**Summary**
We are seeking a Data Scientist to analyze anonymized consumer interaction data and uncover patterns in unstructured language across call center and cross-channel conversations. The primary goal is to identify intent, surface trends, and turn language into structured insights that can inform content strategy and web experiences.
**General information**
This engagement focuses on a large historical dataset collected over 10 years across consumer information and interaction touchpoints. The data includes call center and cross-channel interactions, with existing KPI reporting around areas such as conflict types and call duration, but limited analysis of the underlying unstructured language.
The data sits in a homegrown database and Azure environment, with an anonymized semantic layer. The initial phase will be exploratory and somewhat open-ended, starting with manual exports of conversation data before more connected pipelines are established. This role will work closely with a Program Manager supporting the broader effort.
**Tasks and Deliverables**
\- Analyze anonymized consumer interaction and call center conversation data.
\- Review exported conversation data across channels, brands, and interaction types.
\- Identify intent patterns within unstructured language and conversation content.
\- Spot trends in customer language not captured by existing KPI reporting.
\- Convert unstructured language into structured insights and usable analysis frameworks.
\- Develop recommendations on how findings can inform content strategy.
\- Explore how LLM-era language analysis can support web content decisions.
\- Collaborate closely with the paired Program Manager on analysis priorities and outputs.
**Required experience**
\- Proven experience as a Data Scientist working with large-scale datasets.
\- Strong experience analyzing unstructured text or language-based data.
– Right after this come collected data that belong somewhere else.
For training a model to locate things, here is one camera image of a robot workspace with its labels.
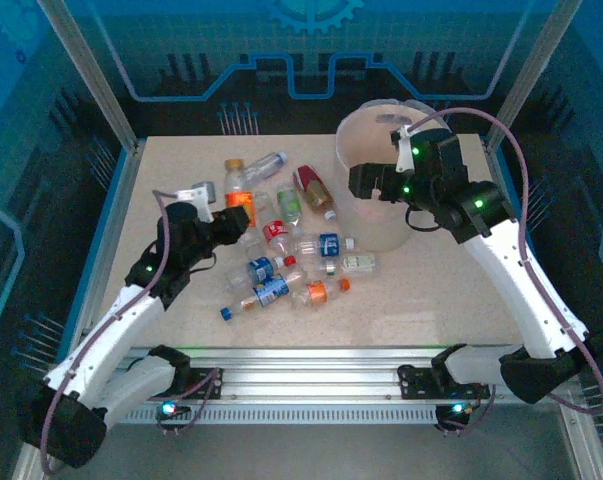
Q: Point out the plain clear plastic bottle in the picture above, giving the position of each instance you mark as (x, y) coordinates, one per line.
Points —
(251, 245)

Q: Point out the orange label bottle yellow cap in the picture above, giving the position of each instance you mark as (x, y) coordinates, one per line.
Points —
(236, 185)

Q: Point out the white plastic bin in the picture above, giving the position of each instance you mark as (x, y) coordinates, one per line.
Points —
(371, 230)

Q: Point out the amber tea bottle red label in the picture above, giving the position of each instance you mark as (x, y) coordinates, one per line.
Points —
(316, 195)

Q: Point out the small blue label bottle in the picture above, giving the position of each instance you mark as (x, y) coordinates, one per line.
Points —
(260, 268)

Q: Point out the green label plastic bottle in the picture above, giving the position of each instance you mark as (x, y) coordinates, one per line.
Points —
(288, 202)

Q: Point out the blue label bottle white cap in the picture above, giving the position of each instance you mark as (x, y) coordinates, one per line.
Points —
(328, 245)

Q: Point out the red bottle cap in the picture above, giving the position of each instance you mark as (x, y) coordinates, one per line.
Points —
(290, 260)

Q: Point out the clear water bottle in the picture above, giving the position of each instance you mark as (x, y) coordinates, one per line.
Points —
(268, 164)

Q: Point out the green white label bottle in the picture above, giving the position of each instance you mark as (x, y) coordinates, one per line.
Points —
(358, 262)

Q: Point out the arm base LED board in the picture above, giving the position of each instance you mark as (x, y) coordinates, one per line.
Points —
(456, 409)
(168, 409)

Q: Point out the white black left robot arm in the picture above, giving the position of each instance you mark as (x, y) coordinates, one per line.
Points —
(131, 320)

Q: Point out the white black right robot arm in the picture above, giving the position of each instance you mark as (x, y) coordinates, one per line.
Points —
(521, 290)

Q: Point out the aluminium table side rail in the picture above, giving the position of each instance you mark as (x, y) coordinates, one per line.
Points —
(118, 200)
(496, 160)

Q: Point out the aluminium frame post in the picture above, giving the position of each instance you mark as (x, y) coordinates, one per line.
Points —
(92, 75)
(530, 75)

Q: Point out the aluminium front rail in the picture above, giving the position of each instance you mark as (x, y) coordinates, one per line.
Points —
(306, 370)

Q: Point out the aluminium frame leg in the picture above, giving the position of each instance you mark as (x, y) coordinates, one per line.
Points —
(588, 445)

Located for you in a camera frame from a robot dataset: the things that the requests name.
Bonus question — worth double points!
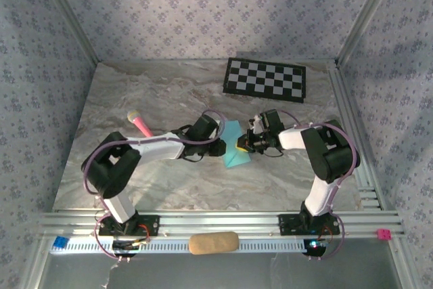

\- Experience identifying trends, patterns, and intent signals from customer interactions.
\- Ability to translate exploratory analysis into structured, actionable insights.
\- Experience working with anonymized or sensitive consumer data.
\- Familiarity with Azure-based data environments.
**Engagement highlights**
\- Opportunity to shape the first meaningful language analysis of a rich 10-year dataset.
\- High-ownership engagement with room to define the analytical approach.
\- Direct impact on how customer language insights inform content and web strategy.